This is a journey which very many companies will be taking in the coming decade. The advantages of resilience, elasticity, and cost are overwhelming. Please note that I design and manage these migrations for a living. Please contact me if I can be of help.

Jacob Lawrence, The Great Migration Panel 18

Friday, May 16, 2014

Migration notes: from RDBMS to MongoDB

The relational paradigm maps poorly to OO design. Objects don't have relations. When you use an ORM for CRUD you end up with a denormalized schema lacking the point of the relational paradigm. If your OO design relies on inheritance you can potentially end up with absurdly large numbers of tables. In TriadCity we have hundreds of Item subtypes with varying properties; mapping these to traditional normalized RDBMS would result in spaghetti schema. Somebody has to win: you end up with either a lousy database or lousy OO design. By contrast the document data model maps intuitively to OO. Because MongoDB is schemaless you can put all those hundreds of Item subtypes into the same Collection, hydrating them without need for OO mapping and reporting on them in a perfectly granular way. Schemalessness removes the impedance mismatch.

Migration turned out to be a larger project than expected. This isn't the fault of the technology. It was trivial to migrate game object persistence. Without hyperbole, an hour or two. But of course, then we got ambitious. We do vastly more with data than merely game CRUD. For example, we're beginning to use rich data analytics of in-game auctions to enable AI driven characters' bidding behavior. Previously that logic would have lived in a vendor-specific stored procedure, and would have been less comprehensive at runtime than what we can achieve now. We're better with a combination of MongoDB plus Neo4J for real-time lookups. I'm happy as can be to have this logic live in Java inside the game engine, rather than a proprietary stored procedure language in the database. But, implementation in the new technology took some effort.

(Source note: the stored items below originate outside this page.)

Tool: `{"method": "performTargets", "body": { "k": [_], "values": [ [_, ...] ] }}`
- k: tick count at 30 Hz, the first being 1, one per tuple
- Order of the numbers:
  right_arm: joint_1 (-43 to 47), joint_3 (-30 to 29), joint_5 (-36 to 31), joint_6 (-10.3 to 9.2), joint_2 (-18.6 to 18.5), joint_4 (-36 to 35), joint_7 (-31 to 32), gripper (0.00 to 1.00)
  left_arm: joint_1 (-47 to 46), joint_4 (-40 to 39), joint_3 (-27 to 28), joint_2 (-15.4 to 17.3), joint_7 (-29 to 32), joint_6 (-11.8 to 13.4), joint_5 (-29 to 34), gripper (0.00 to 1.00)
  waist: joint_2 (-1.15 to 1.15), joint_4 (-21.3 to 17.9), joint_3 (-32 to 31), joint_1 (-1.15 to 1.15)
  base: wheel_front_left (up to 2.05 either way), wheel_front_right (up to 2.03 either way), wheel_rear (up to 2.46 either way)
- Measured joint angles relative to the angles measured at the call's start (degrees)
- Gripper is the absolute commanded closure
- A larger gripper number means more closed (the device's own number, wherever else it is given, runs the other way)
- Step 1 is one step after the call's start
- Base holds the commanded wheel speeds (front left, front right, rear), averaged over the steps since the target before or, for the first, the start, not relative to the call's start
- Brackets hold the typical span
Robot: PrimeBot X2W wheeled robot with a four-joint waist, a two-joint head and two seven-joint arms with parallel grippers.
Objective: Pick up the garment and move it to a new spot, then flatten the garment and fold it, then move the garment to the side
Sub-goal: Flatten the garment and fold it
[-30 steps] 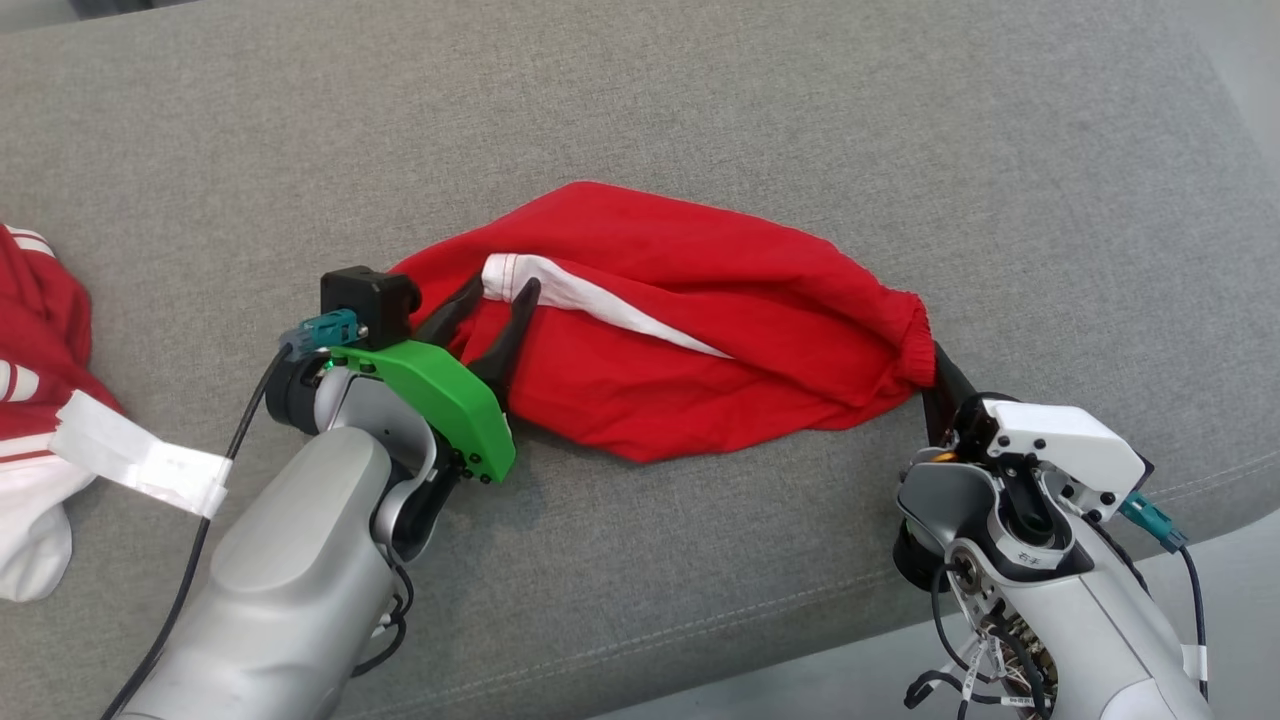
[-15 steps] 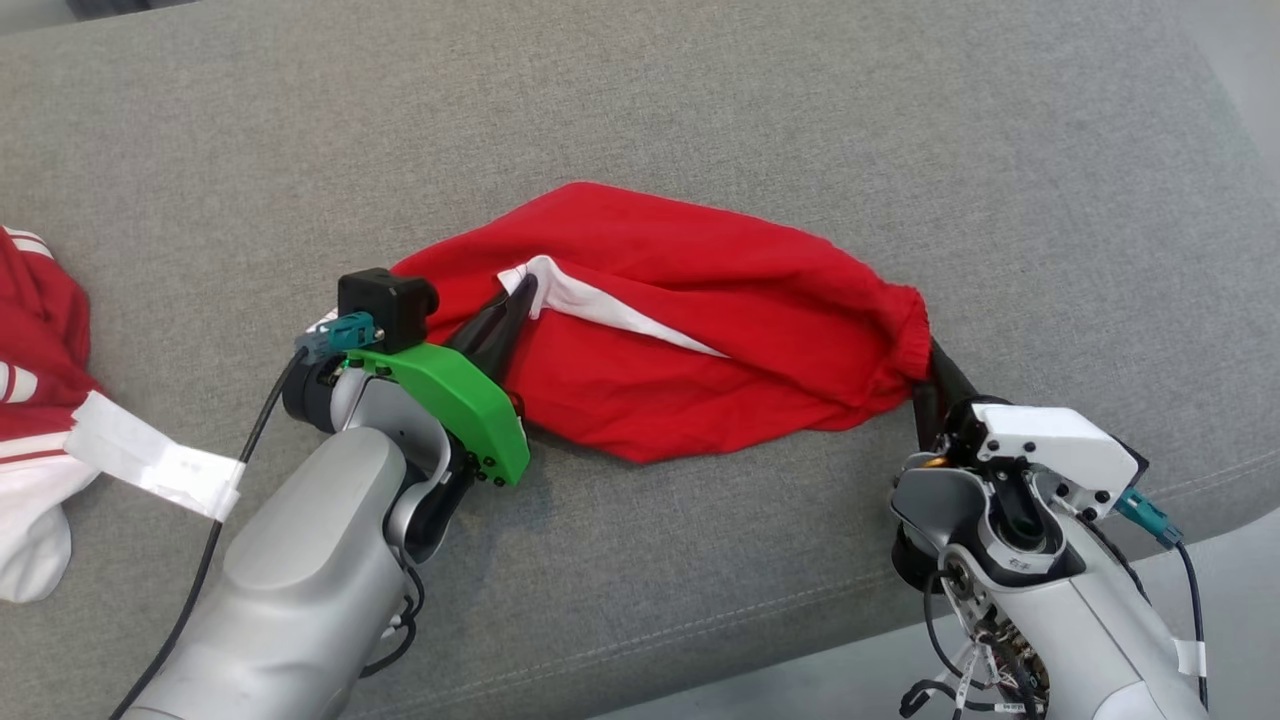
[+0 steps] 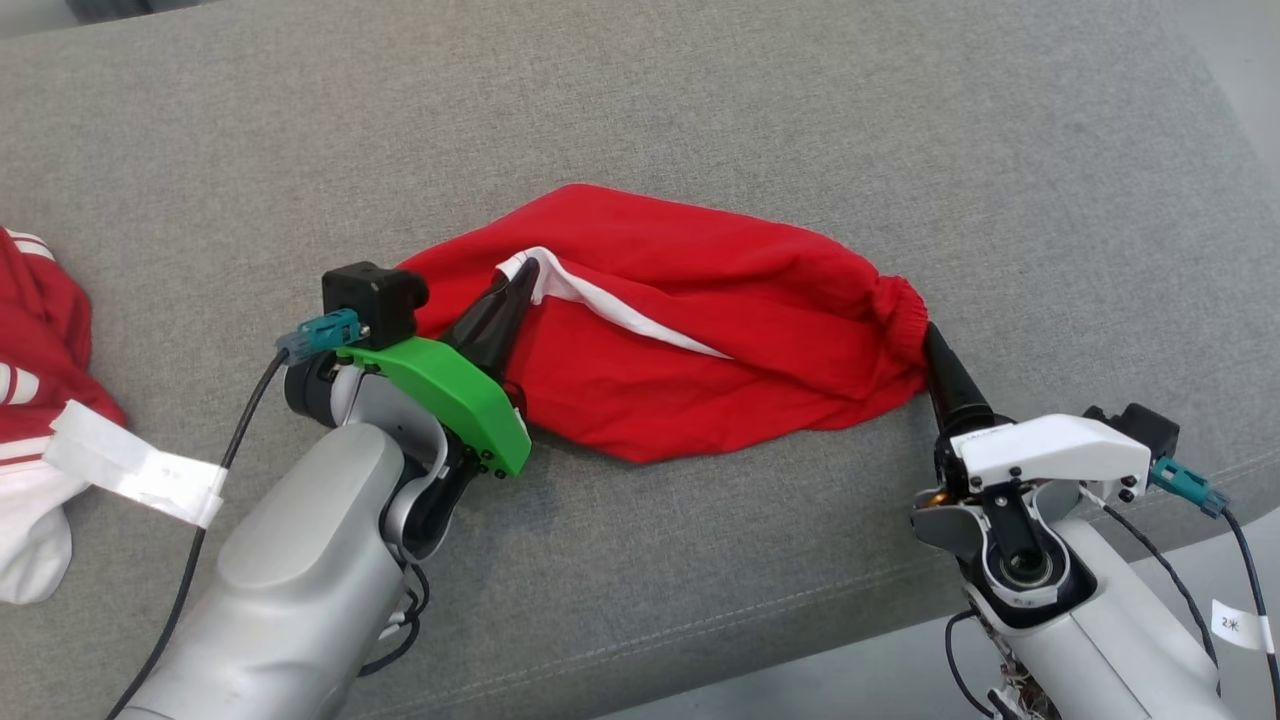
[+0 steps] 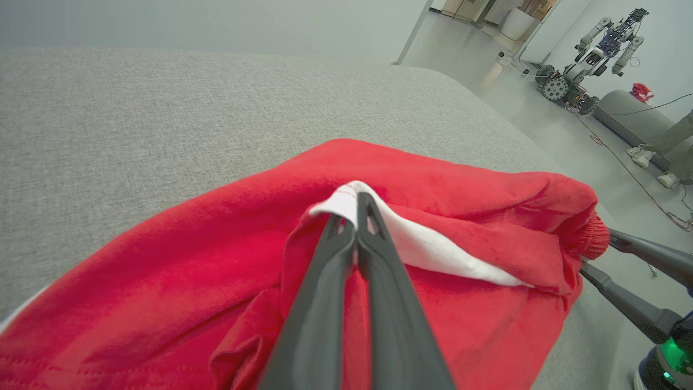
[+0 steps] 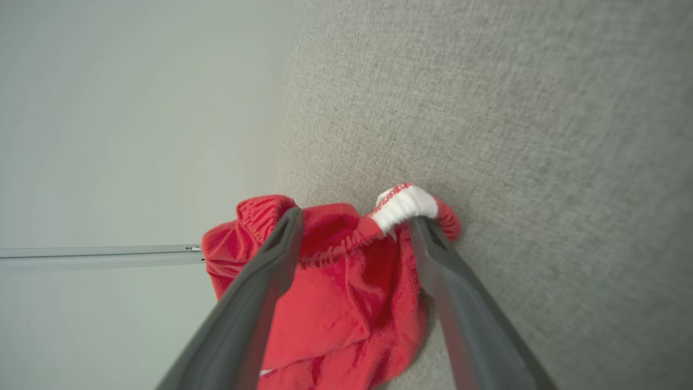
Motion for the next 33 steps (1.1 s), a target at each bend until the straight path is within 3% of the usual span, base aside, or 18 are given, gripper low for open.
{"method": "performTargets", "body": {
  "k": [3,9,11,17,21,25,28,30,33],
  "values": [
    [2.64,-0.71,-0.4,-0.52,0.33,-2.23,0.0,0.0,0.14,-0.48,0.19,0.44,-0.46,0.0,-0.44,1.0,0.0,-0.45,-0.13,0.0,0.0,0.0,0.0],
    [7.69,-4.12,11.61,0.67,4.56,-9.78,0.02,0.0,1.47,-0.69,0.51,1.37,-1.19,0.0,-1.97,1.0,0.0,-1.35,-0.72,0.0,0.0,0.0,0.0],
    [7.62,-1.46,6.16,0.67,2.38,-11.46,0.01,0.0,2.02,-0.8,0.75,1.76,-1.2,0.0,-2.37,1.0,0.0,-1.76,-0.9,0.0,0.0,0.0,0.0],
    [3.01,11.15,-22.13,-0.98,-14.95,-12.37,0.1,0.0,3.07,-1.4,0.93,2.01,-1.51,0.0,-2.86,1.0,0.0,-3.11,-1.29,0.0,0.0,0.0,0.0],
    [-3.44,17.77,-34.51,-2.53,-24.57,-12.14,0.18,0.0,3.09,-2.33,0.27,1.77,-1.52,0.0,-2.94,1.0,0.0,-3.25,-1.26,0.0,0.0,0.0,0.0],
    [-4.58,20.11,-41.81,-2.97,-24.82,-11.13,0.18,0.0,3.09,-2.98,-0.49,1.44,-1.52,0.0,-2.96,1.0,0.0,-2.72,-1.23,0.0,0.0,0.0,0.0],
    [-4.59,22.34,-44.4,-3.26,-25.05,-9.23,1.13,0.0,3.1,-3.14,-0.57,1.32,-1.53,0.0,-3.12,1.0,0.0,-2.11,-1.29,0.0,0.0,0.0,0.0],
    [-4.61,23.25,-45.58,-3.45,-25.3,-7.91,1.66,0.07,3.1,-3.34,-0.7,1.21,-1.68,0.0,-3.42,1.0,0.0,-1.63,-1.25,0.0,0.0,0.0,0.0],
    [-4.59,23.66,-45.93,-3.49,-25.3,-6.0,2.13,0.04,3.16,-3.58,-1.02,0.93,-1.68,0.0,-3.45,1.0,0.0,-0.86,-1.21,0.0,0.0,0.0,0.0]
  ]
}}
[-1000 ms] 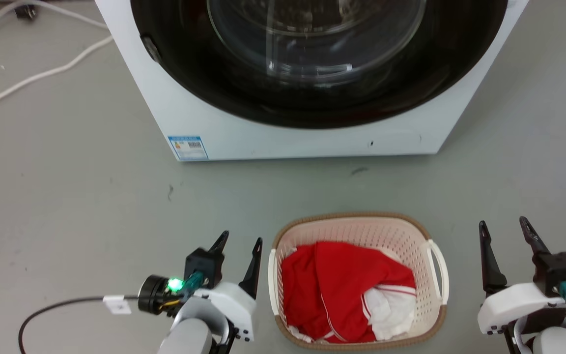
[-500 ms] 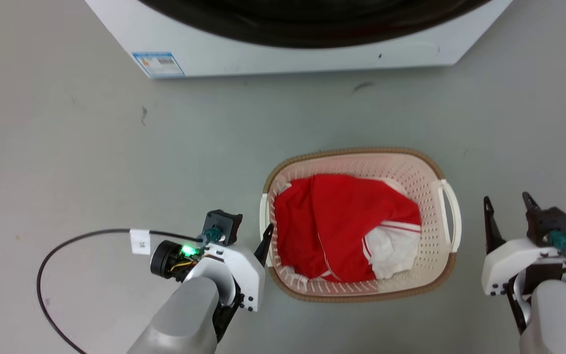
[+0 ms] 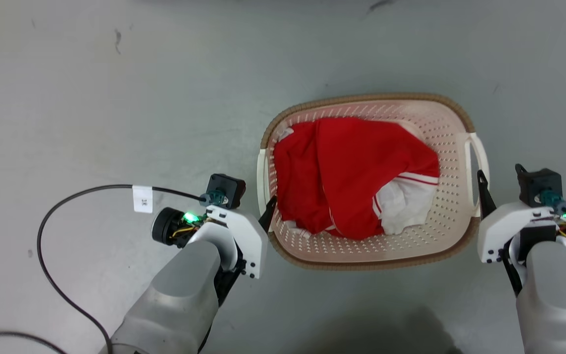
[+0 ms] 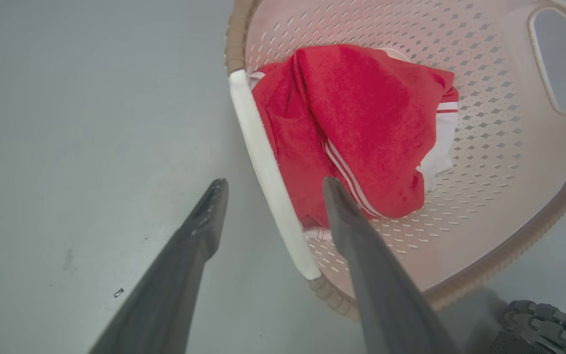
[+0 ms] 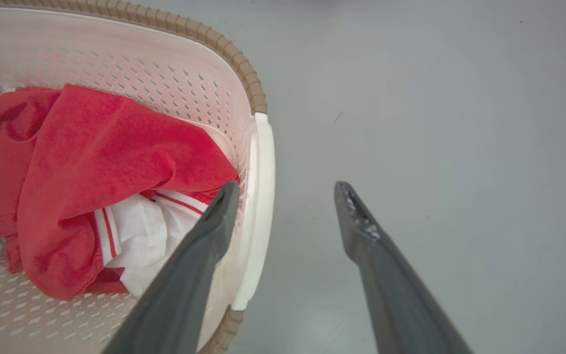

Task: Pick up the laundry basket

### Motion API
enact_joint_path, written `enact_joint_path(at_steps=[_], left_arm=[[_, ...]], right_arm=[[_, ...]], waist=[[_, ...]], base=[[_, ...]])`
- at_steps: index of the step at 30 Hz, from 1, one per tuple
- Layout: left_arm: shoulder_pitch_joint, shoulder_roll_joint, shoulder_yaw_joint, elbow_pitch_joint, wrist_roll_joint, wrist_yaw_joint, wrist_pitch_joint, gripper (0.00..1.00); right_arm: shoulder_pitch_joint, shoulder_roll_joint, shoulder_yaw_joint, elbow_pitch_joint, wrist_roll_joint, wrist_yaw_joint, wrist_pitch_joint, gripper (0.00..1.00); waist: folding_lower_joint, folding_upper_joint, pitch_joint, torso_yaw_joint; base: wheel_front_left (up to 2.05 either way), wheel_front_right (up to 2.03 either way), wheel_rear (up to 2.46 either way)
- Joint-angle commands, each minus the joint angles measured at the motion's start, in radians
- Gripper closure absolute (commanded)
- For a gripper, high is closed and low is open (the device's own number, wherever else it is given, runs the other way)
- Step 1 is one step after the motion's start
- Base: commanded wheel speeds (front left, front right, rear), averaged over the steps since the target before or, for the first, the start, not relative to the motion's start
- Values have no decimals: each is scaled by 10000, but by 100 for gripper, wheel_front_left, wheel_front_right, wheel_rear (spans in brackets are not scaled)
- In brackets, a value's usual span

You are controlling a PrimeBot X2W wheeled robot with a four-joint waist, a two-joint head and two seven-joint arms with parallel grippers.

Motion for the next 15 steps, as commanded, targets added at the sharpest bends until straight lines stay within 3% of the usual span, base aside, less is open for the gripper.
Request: enact_joint_path(at_steps=[1, 15], left_arm=[[-288, 15, -145, 120, -175, 68, 3, 0], [-1146, 29, -1091, 502, -1139, 134, -64, 0]], right_arm=[[-407, -68, 1, 301, -127, -10, -25, 0], [-1902, -262, -424, 2153, -1025, -10, -25, 0]], waist=[[-2, 0, 500, 100], [-2, 0, 1592, 250]], base=[[0, 0, 0], [0, 0, 0]])
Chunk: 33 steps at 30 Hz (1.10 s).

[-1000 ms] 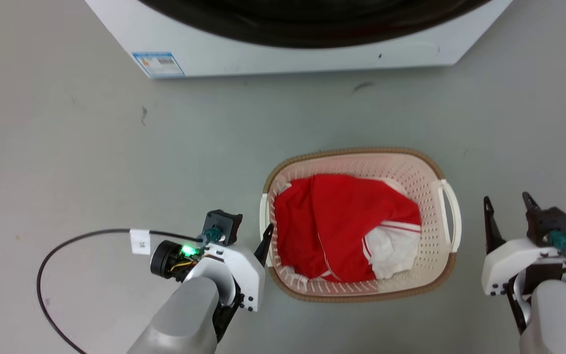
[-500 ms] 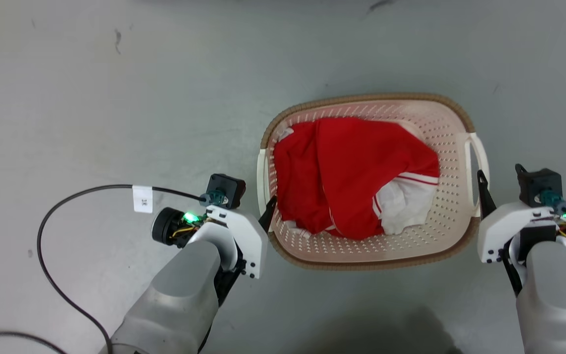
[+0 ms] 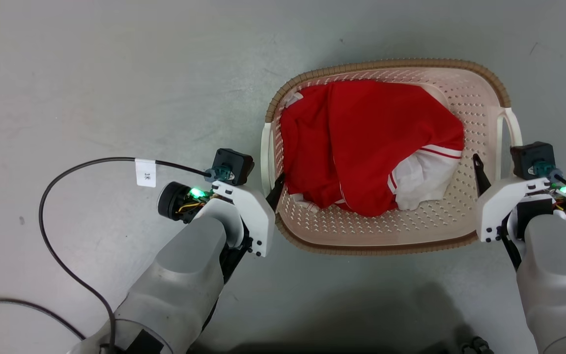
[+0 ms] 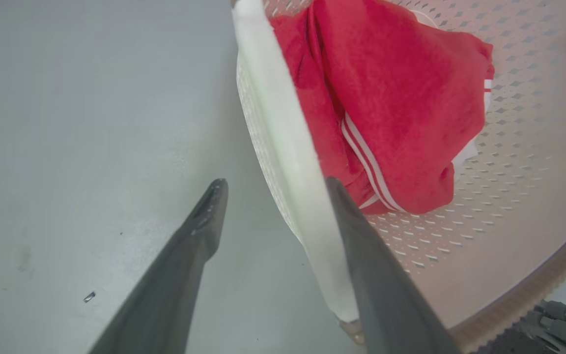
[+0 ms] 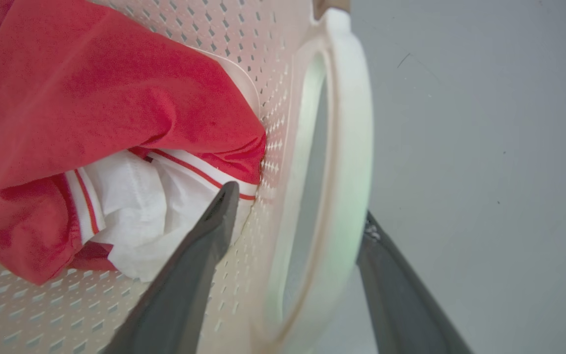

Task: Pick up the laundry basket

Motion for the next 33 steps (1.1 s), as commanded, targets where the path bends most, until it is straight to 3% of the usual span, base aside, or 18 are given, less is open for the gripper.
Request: enact_joint_path(at_steps=[1, 7, 8, 9, 20, 33], left_arm=[[-132, 54, -64, 100, -67, 74, -23, 0], [-312, 60, -529, 229, -324, 184, -59, 0], [-339, 57, -595, 234, -365, 209, -99, 100], [-341, 62, -661, 247, -423, 203, -93, 100], [-182, 77, -1307, 409, -961, 108, -15, 100], [656, 67, -1715, 863, -1754, -26, 453, 100]], right_arm=[[-217, -36, -62, 71, -85, -10, -25, 0], [-477, 86, -248, 344, -441, -10, -25, 0], [-497, 96, -233, 330, -488, -10, -25, 75], [-501, 96, -237, 300, -505, -10, -25, 100], [-304, 65, -329, 850, -900, -15, -15, 100], [326, 364, -147, 1729, -1159, -13, 266, 100]], waist=[[-1, 0, 107, 12], [-1, 0, 263, 10], [-1, 0, 271, 9], [-1, 0, 275, 10], [-1, 0, -243, 62], [-1, 0, -2557, 212]], base=[[0, 0, 0], [0, 0, 0], [0, 0, 0], [0, 0, 0], [0, 0, 0], [0, 0, 0]])
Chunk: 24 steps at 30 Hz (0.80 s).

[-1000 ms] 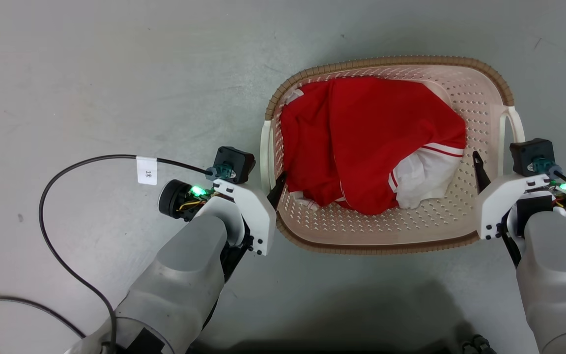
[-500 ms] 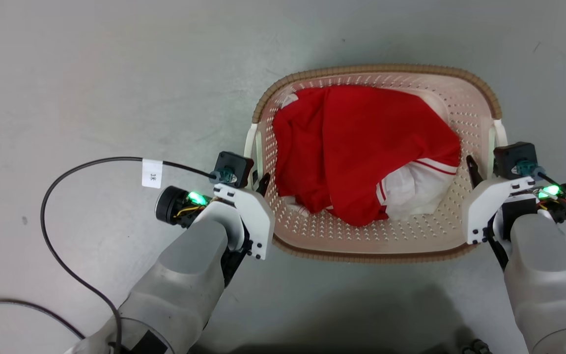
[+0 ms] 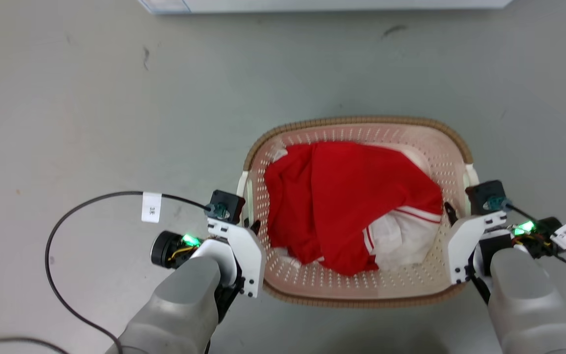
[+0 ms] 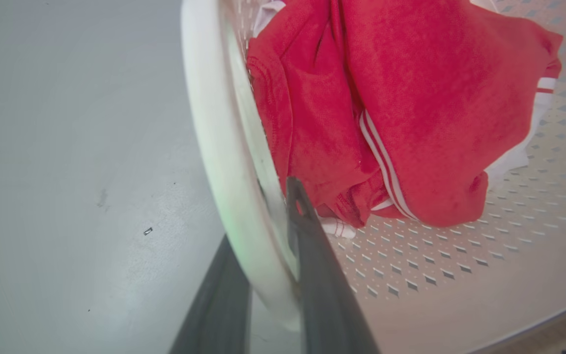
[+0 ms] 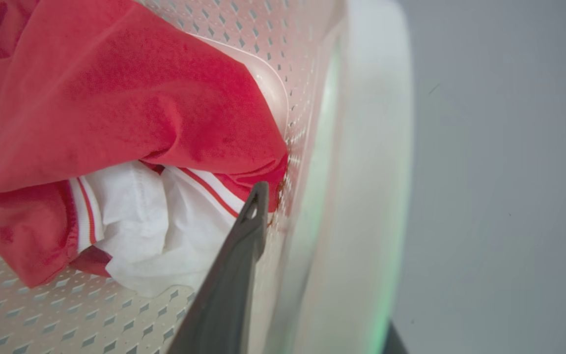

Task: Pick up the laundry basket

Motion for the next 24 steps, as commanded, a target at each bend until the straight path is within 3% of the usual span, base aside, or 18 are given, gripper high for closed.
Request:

I chose not to replicate the previously relational schema in MongoDB. It would have been incrementally easier to simply map tables to Collections 1-for-1. Instead, I chose to take advantage of MongoDB's ability to store related information in a single document via nested arrays. Here's an example. Our RDBMs used normalized tables to relate basic user account information to: demographics; settings and preferences; security roles and access restrictions; a listing of bounced email addresses; and a table of locked accounts. So, a parent table and five children, related by the unique ID of the parent account. In MongoDB, it makes better sense to keep all of this related information in a single record. So, our Person document has an array field for demographics, another for roles and privileges, another for settings and preferences, and simple boolean flags for bounced emails or global account lock. This consolidation is straightforward to code to, and results in a human-readable document browsable via your favorite administrative GUI.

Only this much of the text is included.